---------- Given material

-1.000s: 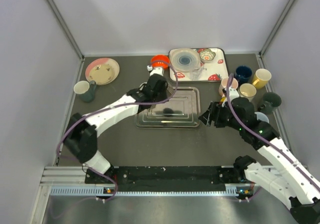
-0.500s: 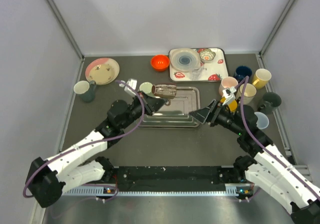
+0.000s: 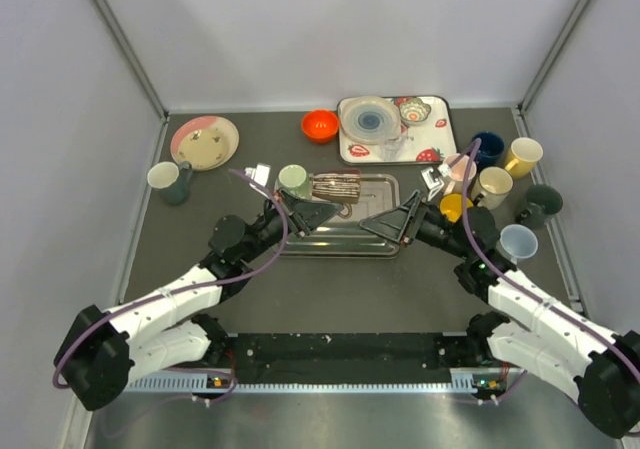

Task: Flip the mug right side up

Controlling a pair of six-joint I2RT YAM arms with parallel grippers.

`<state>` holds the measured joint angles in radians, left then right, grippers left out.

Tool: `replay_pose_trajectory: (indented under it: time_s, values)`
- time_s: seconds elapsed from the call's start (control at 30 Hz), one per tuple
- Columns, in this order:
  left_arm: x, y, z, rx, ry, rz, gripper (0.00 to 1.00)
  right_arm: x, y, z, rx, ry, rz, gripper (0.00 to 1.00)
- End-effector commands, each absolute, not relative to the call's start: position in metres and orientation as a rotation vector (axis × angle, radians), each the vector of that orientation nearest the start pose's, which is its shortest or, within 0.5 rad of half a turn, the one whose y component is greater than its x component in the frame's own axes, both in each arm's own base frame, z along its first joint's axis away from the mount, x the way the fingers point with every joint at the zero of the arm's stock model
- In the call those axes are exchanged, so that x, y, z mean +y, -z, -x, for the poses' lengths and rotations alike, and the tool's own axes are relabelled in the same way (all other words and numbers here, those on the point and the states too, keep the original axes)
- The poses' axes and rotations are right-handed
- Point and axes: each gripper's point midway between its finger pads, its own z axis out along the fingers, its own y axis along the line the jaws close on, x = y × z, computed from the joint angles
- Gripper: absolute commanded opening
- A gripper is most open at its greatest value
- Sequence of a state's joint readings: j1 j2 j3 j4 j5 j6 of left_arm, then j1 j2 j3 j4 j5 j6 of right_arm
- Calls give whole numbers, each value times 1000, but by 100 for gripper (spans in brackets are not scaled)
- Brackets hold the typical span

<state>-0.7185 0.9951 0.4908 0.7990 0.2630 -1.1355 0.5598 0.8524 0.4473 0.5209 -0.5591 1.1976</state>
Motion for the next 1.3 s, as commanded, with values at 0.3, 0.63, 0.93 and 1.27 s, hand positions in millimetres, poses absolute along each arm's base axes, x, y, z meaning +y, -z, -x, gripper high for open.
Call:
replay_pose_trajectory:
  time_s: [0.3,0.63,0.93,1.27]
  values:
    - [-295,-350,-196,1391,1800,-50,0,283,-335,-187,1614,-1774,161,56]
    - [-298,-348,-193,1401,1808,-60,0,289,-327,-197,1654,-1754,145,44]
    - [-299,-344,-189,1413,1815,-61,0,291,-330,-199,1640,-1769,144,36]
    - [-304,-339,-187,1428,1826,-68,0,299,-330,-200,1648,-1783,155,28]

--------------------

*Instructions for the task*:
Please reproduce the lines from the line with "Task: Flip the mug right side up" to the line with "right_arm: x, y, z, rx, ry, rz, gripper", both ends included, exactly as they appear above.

*Output*:
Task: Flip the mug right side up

Controlling a pair of six-joint I2RT YAM arms with parallel grippers.

`<state>` holds the measured joint angles in radians, left then right, grippers left out.

Tool: `replay_pose_trajectory: (indented under it: time_s, values)`
- time_s: seconds elapsed from the call's start (control at 30 Hz), one per tuple
- Columns, in this order:
  left_arm: x, y, z, rx, ry, rz, gripper (0.00 to 1.00)
  right_arm: x, y, z, rx, ry, rz, gripper (0.00 to 1.00)

The answer is now complete.